FM: Translating our obligations that are global, at a national level to actually then the grassroots.

So taking it down to the community level to make sure that the smallholder farmer in that community wherever it is in that rural community is doing what they need to do and are aware that they also have to act?

PM: In spite of our agricultural interventions, especially agriculture extension and to enhance agriculture productivity, mainstreaming in climate change is quite fundamental, but you have to look at the whole gamut of problems related to climate change that look especially in terms of agriculture production, food security, and our water management, soils management and all of those factors of production that are key of operating the system.

We are different because our smallholder production is essentially based on rainfall, but the Lord has been very unkind, we had more years of rainfall deficits than plenty.

In the last decade, for instance, I would say that 2016-2017 was a good year, and also this current season where we are expecting probably about 2.8 million tonnes of maize.

That is recordbreaking since 1980 we have gone to those big numbers, but the main factor is not because of any of the interventions we have made. It is simply because we have had a very good rainfall season. However, let me tell you that in the next five to 10 years we might not have that rainfall.

You look at the expectation. According to the IPCC Report it is that for Zimbabwe we expect rainfall to decrease by about 4.1% by 2030, and within the scale of around 5.6% by 2070. So in other words we are going to have more times when we have got rainfall deficit.

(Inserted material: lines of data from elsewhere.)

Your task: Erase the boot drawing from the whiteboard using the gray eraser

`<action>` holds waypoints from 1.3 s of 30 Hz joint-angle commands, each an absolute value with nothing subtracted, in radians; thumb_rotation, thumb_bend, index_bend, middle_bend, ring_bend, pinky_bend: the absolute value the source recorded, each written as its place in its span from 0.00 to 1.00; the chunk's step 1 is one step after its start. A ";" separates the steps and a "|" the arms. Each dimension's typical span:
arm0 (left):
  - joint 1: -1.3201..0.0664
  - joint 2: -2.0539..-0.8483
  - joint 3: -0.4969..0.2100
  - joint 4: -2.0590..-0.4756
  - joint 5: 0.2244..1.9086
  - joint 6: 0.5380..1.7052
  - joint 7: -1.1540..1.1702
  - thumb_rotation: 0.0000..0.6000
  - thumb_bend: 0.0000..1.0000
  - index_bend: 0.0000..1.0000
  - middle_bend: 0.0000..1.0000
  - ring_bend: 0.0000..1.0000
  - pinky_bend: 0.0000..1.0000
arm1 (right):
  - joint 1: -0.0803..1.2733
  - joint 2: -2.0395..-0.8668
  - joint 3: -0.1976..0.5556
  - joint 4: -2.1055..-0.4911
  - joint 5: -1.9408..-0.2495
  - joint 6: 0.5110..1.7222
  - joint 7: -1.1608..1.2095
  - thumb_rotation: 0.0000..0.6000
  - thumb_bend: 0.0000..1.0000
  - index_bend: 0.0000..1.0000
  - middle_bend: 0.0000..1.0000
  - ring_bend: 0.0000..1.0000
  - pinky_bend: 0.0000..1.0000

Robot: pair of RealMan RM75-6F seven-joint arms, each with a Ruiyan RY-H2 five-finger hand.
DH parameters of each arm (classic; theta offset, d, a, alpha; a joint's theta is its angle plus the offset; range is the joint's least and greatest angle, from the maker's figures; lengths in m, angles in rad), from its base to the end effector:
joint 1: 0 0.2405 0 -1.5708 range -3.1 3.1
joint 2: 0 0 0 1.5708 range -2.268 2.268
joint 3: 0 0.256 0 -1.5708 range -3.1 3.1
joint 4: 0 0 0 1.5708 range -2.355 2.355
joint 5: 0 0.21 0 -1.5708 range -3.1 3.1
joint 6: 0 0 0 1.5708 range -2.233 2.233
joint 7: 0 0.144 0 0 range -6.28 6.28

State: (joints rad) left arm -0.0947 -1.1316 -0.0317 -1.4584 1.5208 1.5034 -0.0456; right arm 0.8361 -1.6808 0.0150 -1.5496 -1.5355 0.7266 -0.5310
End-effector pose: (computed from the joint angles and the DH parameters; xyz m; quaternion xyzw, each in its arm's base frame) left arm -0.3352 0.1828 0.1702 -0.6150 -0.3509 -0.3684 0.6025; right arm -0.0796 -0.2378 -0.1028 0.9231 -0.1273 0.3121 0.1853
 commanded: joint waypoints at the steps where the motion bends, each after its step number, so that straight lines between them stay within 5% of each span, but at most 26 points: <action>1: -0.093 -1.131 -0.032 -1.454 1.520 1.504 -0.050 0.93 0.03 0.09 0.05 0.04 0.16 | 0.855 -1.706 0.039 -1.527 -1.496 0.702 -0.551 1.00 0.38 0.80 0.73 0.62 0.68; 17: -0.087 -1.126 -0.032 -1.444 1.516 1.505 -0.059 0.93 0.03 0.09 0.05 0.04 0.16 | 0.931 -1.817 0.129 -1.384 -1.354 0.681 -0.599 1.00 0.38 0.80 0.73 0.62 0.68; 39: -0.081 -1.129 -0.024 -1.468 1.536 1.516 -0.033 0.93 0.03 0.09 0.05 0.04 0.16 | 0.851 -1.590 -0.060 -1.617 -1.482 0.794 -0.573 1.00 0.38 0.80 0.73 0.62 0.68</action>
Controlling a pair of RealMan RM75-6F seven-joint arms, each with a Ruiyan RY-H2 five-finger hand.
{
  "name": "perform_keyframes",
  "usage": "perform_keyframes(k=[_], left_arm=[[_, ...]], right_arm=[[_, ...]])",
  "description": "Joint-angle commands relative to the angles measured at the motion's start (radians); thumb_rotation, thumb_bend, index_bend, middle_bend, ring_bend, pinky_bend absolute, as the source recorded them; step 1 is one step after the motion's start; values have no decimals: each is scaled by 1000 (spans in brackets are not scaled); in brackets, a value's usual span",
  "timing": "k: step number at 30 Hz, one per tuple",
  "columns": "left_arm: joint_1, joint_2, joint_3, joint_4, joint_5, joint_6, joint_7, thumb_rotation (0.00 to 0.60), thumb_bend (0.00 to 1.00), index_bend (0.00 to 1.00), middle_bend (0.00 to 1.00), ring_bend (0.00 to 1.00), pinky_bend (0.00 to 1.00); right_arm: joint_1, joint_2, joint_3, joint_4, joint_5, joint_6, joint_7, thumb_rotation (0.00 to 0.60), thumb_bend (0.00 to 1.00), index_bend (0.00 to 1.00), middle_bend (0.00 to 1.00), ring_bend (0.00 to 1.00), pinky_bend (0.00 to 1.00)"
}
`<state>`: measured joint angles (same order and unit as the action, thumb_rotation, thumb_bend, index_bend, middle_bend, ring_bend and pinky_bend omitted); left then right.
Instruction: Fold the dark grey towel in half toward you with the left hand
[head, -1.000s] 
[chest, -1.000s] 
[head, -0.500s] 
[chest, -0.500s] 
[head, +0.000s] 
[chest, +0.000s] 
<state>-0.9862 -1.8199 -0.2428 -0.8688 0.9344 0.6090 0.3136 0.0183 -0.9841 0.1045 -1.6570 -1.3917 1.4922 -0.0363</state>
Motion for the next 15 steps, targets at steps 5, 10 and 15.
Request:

So how do we prepare for that? How do we make society reorient towards that?

Knowing very well that our irrigation is very low.

We are talking about 275 000 hectares of irrigated land, and for the very first time this year and in terms of our targets for wheat, we are probably around 200 000 that has been targeted.

That’s quite significant, but very small in relation to our capacity, which can go all the way to about a million hectares under irrigation.

So as long as we do not have control of water, control of water resources there is no way we can better fight climate change and its effects on rural communities, and increasing the areas under irrigation for smallholder farmers is fundamental.

However this is a cost, it has got a huge cost that ordinary farmers cannot meet.

So what do we do in terms of precise interventions that we need to do not to deal with climate change at household level?